Apparently, any truck left out in the open is fair game in the U-Haul shell game, Lumberton Lady told me. If some other dealership needs a truck, someone might be sent out in the night on a mission to retrieve one. Trucks will disappear in the night, resulting in angry, jilted customers in the morning.
Lumberton Lady said that if my truck had not been put behind a locked fence, it would have been long gone by morning.

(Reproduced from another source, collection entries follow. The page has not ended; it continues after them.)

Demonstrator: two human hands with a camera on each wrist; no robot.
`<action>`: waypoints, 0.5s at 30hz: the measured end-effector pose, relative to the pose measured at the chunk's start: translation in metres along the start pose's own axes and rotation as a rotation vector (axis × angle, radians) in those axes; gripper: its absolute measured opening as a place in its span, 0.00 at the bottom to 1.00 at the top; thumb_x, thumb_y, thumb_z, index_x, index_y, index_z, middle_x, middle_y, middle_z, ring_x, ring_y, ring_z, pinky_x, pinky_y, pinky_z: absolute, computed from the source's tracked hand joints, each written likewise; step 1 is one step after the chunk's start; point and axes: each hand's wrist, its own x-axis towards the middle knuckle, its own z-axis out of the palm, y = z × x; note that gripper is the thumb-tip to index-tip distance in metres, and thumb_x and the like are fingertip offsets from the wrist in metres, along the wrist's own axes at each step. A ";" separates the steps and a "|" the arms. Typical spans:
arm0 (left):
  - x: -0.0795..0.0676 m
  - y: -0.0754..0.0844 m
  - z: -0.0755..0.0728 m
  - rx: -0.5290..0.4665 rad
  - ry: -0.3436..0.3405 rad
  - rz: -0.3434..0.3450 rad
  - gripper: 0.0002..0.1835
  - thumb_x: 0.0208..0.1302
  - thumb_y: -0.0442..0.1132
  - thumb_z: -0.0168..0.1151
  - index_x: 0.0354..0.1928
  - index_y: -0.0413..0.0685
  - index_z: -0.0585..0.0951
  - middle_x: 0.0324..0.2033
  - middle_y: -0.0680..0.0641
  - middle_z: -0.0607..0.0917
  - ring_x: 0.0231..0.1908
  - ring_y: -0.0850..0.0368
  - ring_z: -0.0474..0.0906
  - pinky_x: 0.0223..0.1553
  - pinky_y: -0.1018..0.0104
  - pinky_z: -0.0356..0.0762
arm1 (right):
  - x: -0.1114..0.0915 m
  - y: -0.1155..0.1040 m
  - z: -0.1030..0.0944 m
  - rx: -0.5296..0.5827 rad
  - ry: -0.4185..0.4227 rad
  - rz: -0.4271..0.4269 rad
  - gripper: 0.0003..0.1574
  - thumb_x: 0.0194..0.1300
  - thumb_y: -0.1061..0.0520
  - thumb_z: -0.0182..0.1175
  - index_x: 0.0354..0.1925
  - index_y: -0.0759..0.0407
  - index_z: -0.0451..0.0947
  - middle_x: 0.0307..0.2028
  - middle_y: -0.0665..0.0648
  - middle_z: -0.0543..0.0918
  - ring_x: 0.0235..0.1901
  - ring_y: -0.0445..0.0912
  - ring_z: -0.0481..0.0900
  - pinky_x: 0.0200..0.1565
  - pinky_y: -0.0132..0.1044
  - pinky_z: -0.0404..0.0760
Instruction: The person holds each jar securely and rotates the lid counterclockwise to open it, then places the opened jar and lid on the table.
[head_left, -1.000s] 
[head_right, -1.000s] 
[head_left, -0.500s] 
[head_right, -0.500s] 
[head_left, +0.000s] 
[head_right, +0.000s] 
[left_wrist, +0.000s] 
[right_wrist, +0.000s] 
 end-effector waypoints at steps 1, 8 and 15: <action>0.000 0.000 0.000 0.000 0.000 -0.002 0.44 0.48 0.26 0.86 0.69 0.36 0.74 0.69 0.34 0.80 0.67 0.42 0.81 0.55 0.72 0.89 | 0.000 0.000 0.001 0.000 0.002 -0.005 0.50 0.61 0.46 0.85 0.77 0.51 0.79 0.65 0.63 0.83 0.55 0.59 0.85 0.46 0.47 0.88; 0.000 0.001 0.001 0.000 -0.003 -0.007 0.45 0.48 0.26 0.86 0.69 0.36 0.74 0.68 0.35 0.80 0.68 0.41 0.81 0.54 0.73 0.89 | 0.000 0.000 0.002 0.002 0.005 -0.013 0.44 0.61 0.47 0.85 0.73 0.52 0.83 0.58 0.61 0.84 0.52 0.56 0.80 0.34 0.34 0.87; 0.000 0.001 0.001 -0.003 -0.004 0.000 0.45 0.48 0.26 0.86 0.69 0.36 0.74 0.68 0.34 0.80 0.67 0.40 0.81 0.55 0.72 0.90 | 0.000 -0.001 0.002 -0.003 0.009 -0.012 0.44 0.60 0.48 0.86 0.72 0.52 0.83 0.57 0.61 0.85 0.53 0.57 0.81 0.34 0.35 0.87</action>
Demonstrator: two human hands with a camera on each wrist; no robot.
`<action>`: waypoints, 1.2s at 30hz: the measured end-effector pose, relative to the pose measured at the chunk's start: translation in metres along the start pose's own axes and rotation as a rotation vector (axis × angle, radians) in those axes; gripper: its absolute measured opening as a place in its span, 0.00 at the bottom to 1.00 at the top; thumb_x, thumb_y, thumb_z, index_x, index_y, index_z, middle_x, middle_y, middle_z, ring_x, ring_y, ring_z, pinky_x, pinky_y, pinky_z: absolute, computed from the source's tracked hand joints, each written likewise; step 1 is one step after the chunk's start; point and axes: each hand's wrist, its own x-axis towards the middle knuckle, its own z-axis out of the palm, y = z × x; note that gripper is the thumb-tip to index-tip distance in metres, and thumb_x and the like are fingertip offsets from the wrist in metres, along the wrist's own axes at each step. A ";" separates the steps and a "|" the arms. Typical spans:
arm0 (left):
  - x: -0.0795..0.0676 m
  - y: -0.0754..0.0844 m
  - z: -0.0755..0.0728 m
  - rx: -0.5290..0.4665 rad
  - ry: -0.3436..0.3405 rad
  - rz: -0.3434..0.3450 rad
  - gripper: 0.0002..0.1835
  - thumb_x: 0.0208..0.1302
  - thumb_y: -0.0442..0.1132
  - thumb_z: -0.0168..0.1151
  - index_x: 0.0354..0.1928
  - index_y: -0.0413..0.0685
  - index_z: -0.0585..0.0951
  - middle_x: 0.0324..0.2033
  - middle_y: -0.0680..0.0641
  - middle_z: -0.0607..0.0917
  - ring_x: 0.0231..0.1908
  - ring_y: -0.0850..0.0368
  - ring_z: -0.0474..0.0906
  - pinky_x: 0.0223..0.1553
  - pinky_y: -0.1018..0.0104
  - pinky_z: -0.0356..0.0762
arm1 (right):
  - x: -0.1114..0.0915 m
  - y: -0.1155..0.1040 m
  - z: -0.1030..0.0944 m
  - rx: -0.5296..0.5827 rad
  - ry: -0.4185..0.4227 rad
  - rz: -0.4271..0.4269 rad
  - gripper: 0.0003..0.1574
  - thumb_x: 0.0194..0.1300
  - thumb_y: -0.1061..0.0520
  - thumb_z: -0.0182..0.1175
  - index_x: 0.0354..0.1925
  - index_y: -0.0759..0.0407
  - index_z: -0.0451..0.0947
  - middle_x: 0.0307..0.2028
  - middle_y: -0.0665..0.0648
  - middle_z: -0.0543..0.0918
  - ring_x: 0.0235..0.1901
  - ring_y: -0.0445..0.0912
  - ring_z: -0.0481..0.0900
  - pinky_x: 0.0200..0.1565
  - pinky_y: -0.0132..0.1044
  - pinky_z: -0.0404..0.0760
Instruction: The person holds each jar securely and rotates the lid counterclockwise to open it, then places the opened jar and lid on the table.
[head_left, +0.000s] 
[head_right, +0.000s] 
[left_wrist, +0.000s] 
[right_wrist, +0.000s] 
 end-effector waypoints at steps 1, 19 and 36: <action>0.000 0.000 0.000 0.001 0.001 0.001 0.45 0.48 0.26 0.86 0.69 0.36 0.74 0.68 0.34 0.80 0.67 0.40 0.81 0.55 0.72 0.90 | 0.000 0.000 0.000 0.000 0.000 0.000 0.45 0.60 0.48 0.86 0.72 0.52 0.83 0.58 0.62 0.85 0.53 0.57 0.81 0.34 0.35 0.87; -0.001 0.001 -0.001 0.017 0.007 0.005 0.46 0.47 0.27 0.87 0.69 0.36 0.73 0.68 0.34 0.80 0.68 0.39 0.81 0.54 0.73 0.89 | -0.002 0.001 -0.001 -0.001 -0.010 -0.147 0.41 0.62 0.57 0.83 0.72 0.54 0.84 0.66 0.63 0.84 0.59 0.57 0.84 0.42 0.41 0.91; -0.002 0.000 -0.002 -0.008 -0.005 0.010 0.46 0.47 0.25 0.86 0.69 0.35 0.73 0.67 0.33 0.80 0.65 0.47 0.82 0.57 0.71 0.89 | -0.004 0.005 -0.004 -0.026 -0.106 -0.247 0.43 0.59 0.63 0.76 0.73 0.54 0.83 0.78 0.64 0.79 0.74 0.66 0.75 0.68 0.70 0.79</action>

Even behind a locked fence, however, the trucks aren't safe, because some truck pirates carry around key-making tools so they can open locks and swipe trucks, she said.
She also told me about customers who leave their rentals in sorry shape, with a cargo area full of dirt and debris. Lumberton Lady said one customer was so lazy that he just urinated inside the truck cab instead of pull over and use a rest room.
I don't get these people. Not only is this kind of behavior barbaric and irresponsible, they ultimately have to pay an outrageous fee for the cleanup.
So I left the dealership feeling lucky to be behind the wheel of a relatively clean rental truck. As I pulled out of the parking lot, The Who's "Won't Get Fooled Again" was playing on the radio.